* REQUIREMENT *
Each line below has to be set down again exactly.

* DATA SEGMENT *
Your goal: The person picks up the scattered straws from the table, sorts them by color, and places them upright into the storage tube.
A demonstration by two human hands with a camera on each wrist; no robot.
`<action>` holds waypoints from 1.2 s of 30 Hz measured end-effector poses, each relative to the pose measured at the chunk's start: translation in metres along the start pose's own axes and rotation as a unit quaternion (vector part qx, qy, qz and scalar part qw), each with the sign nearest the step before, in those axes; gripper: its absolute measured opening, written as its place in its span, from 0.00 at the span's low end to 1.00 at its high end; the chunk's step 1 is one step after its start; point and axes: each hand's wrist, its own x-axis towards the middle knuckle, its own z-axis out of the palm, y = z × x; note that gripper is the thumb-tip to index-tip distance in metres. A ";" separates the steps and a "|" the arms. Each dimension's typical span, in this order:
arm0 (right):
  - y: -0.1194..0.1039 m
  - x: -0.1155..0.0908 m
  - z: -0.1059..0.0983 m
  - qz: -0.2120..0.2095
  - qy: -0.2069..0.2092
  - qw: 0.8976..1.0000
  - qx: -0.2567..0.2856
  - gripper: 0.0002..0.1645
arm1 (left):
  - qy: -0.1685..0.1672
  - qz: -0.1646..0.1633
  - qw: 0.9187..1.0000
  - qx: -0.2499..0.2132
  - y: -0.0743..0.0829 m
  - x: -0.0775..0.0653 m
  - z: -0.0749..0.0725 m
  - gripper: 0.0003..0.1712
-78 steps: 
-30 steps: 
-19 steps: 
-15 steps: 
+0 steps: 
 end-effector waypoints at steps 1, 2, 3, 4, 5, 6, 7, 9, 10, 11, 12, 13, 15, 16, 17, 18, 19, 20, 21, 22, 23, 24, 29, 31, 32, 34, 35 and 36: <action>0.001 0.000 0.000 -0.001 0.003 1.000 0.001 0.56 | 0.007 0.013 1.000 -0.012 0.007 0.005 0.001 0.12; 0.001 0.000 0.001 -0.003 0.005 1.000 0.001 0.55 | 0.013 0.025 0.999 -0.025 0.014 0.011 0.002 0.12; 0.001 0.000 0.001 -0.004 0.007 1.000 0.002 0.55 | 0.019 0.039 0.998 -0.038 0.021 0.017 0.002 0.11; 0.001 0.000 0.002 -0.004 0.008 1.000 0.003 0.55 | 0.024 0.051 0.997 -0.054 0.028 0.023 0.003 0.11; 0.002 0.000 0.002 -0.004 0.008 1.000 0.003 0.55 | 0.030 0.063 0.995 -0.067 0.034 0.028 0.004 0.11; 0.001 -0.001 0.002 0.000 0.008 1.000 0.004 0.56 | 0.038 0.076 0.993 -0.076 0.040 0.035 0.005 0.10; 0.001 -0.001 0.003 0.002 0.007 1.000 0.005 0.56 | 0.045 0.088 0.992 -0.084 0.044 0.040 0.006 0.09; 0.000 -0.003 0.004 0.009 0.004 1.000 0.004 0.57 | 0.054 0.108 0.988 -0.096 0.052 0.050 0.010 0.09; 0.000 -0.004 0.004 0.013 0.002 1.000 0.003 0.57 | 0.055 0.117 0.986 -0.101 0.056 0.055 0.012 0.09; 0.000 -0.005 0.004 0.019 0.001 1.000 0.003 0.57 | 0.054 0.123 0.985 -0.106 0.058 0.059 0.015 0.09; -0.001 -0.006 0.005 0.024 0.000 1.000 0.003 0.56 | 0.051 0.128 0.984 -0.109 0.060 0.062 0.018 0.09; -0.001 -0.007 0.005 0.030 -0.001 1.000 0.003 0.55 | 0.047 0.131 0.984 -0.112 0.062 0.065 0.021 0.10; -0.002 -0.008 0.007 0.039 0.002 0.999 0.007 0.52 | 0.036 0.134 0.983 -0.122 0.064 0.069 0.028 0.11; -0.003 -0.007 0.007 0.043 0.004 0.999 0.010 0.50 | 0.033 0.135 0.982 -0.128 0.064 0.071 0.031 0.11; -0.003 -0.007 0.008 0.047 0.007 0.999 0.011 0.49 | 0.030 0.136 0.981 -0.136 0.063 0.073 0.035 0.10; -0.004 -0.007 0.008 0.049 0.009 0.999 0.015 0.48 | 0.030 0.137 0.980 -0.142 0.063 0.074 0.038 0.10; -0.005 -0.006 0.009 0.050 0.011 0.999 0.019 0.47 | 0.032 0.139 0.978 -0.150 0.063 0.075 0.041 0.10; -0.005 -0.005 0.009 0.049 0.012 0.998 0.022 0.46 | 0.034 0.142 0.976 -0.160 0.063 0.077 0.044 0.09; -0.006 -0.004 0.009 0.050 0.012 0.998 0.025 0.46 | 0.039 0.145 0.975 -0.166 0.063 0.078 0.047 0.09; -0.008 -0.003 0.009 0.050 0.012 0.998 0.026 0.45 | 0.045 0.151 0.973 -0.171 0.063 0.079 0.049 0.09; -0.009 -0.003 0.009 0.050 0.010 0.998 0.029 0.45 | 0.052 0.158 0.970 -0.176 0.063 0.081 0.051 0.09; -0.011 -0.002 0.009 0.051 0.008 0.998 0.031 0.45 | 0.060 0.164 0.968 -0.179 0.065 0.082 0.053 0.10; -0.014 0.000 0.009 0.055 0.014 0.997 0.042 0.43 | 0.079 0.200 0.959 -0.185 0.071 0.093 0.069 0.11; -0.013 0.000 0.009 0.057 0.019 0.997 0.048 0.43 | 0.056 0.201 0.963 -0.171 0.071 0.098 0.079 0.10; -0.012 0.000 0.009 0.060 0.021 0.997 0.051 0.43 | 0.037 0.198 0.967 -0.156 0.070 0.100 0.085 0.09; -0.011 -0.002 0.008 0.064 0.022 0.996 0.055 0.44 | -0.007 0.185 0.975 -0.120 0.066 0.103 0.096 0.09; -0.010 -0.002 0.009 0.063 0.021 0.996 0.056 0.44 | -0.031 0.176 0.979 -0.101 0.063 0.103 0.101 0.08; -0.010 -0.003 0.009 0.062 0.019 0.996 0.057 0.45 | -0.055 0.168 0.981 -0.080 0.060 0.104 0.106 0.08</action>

* RESULT OF THIS TASK *
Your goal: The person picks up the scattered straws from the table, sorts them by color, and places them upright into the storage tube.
A demonstration by two human hands with a camera on each wrist; no robot.
`<action>` holds waypoints from 1.2 s of 30 Hz measured end-effector poses, each relative to the pose measured at the chunk's start: translation in metres along the start pose's own axes and rotation as a unit quaternion (vector part qx, qy, qz and scalar part qw), each with the sign nearest the step before, in those axes; gripper: its absolute measured opening, written as its place in its span, from 0.00 at the span's low end to 1.00 at its high end; the chunk's step 1 is one step after its start; point and axes: each hand's wrist, its own x-axis towards the middle knuckle, its own z-axis out of the palm, y = z × x; note that gripper is the thumb-tip to index-tip distance in metres. A ";" separates the steps and a "|" the arms. Each dimension's typical span, in this order:
arm0 (right):
  - y: -0.1194..0.1039 m
  - x: -0.1155..0.0908 m
  - z: -0.1059..0.0983 m
  - qz: -0.2120..0.2095
  - qy: -0.2069..0.2092
  - qw: 0.8976..1.0000
  - qx: -0.2567..0.2856
  - gripper: 0.0002..0.1645
arm1 (left):
  - qy: -0.1685..0.1672
  - qz: -0.1646..0.1633
  - qw: 0.9187..1.0000
  - qx: -0.2499..0.2132
  - y: -0.0743..0.0829 m
  - x: -0.0775..0.0653 m
  - z: -0.0749..0.0725 m
  - gripper: 0.0003..0.1712
-78 steps: 
-30 steps: 
-19 steps: 
-15 steps: 
+0 steps: 
 end-effector waypoints at steps 1, 2, 3, 4, 5, 6, 7, 9, 10, 11, 12, 13, 15, 16, 17, 18, 19, 20, 21, 22, 23, 24, 29, 31, 32, 34, 35 and 36: <action>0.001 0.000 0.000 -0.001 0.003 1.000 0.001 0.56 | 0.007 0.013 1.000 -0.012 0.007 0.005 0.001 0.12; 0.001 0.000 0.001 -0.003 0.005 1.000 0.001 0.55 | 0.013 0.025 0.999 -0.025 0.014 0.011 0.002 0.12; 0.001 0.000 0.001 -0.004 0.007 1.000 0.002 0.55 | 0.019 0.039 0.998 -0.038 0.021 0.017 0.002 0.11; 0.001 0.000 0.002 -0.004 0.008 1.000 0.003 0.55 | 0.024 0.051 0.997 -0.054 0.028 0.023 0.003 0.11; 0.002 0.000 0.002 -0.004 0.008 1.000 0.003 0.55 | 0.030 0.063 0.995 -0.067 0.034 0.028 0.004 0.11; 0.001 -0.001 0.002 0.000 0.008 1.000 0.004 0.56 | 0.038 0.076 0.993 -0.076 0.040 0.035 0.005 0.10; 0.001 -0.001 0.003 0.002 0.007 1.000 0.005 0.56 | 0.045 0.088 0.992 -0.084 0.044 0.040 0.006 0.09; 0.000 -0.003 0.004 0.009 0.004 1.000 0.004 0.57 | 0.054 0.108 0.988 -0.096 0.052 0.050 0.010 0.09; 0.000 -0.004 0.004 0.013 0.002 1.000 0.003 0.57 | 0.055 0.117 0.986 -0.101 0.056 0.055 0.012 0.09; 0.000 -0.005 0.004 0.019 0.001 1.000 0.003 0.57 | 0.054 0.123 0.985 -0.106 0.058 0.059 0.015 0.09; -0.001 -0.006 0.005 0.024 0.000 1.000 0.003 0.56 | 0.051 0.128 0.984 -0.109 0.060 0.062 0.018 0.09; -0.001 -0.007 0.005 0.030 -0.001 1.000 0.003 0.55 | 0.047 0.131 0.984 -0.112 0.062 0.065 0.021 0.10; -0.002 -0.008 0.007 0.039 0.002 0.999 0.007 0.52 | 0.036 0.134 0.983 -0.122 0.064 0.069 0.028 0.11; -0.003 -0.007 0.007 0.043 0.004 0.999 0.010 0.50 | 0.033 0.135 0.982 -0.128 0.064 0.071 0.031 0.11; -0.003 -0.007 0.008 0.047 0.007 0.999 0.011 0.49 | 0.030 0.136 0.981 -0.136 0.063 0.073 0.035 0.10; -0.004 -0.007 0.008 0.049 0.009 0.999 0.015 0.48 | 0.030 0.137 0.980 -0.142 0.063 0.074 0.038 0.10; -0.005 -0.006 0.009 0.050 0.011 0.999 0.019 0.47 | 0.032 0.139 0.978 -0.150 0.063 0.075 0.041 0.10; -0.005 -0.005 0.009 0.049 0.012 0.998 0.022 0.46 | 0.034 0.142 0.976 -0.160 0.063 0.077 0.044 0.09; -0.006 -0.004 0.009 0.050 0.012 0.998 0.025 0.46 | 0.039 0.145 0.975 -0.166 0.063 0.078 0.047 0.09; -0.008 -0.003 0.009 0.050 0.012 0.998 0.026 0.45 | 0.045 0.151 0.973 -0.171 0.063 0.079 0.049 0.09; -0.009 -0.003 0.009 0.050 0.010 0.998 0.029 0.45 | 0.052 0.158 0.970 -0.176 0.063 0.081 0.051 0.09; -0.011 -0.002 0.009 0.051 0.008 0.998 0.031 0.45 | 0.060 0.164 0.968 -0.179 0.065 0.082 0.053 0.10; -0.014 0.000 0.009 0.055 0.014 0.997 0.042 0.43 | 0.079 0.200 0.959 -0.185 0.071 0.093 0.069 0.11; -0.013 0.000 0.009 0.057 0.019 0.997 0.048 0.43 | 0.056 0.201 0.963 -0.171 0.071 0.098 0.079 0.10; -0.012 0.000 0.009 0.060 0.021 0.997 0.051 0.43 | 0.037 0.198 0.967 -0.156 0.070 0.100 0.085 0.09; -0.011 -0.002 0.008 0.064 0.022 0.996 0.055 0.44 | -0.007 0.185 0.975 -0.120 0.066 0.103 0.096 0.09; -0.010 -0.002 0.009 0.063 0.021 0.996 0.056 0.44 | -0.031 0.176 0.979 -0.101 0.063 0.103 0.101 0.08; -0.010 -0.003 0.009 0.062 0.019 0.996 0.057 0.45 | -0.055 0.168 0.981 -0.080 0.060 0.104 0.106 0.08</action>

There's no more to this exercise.